1. A method for rapid identification of Bacillus cereus in a sample comprising:

(a) mixing an antibody or antisera specifically against the cell surface antigen of B. cereus with the sample, wherein the surface antigen is selected from the group of consisting of: surface antigens of B. cereus with molecular masses of 28.5, 26.5 and 20 Kda and the mixture thereof; and

(b) detecting the existence of B. cereus if the antibody-antigen binding reaction is positive.

2. The method according to claim 1, wherein the antigens are surface antigens of B. cereus with molecular masses of 28.5 kDa, 20 kDa or the mixture thereof.

3. The method according to claim 1, wherein the antigen has a molecular mass of 28.5 kDa.

4. The method according to claim 1 which can be combined with MYP selective agar for rapid identification of B. cereus.

5. The method according to claim 1, wherein the binding reaction is determined by enzyme-linked immunosorbent assay (ELISA).

6. The method according to claim 1, wherein the binding reaction is determined by colony blot immunoassay.

7. A kit for rapid identification for B. cereus comprising antibodies against the cell surface antigens of B. cereus, and the agents and apparatus required for detection of antibody-antigen binding reaction in a test sample; wherein the antigen is selected from the group of consisting of: surface antigen of B. cereus with molecular masses of 28.5, 26.5 and 20 Kda and the mixture thereof.

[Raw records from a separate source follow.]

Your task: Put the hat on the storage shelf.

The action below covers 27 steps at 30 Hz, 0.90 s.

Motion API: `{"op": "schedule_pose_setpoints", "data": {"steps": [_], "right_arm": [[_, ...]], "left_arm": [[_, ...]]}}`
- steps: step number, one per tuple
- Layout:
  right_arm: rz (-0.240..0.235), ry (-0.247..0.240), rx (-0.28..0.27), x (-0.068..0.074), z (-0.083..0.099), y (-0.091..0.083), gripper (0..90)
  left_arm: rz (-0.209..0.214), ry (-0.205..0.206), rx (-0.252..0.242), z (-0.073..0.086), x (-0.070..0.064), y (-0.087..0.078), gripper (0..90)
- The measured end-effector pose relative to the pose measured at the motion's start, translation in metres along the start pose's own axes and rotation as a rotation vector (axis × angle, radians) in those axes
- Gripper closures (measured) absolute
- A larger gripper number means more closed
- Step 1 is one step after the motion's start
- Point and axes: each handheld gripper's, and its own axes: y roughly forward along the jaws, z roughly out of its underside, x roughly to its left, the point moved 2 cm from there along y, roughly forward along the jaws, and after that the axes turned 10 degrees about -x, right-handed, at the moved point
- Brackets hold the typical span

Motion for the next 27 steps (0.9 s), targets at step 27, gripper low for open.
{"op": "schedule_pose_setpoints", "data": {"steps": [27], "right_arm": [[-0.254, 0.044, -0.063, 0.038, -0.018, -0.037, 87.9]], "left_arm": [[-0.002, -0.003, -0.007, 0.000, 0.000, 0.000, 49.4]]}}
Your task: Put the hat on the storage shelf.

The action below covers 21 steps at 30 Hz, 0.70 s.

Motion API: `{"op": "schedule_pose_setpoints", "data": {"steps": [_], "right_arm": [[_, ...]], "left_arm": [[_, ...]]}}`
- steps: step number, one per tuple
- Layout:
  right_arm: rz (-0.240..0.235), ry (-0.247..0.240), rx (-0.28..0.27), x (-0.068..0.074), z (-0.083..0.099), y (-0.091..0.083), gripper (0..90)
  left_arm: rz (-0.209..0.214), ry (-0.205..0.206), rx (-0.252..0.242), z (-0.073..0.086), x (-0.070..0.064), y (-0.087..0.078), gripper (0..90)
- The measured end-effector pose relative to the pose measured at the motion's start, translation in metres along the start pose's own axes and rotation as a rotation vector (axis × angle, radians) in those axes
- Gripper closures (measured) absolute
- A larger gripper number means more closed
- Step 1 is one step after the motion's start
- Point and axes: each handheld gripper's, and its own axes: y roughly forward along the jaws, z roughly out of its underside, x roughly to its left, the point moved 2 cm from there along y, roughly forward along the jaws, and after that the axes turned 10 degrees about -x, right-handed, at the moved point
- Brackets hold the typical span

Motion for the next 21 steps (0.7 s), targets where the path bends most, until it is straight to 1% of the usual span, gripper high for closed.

8. The kit according to claim 7, wherein the antigens are surface antigens of B. cereus with molecular masses of 28.5 kDa, 20 kDa or the mixture thereof.

9. The kit according to claim 8, wherein the antigen has a molecular mass of 28.5 kDa.

10. The kit according to claim 7 which can be combined with MYP selective agar for rapid identification of B. cereus.

11. The kit according to claim 7, wherein the binding reaction reagents and apparatus are used for by enzyme-linked immunosorbent assay (ELISA).

12. The method according to claim 1, wherein the binding reaction is carried out by the reagents and apparatus used for colony blot immunoassay.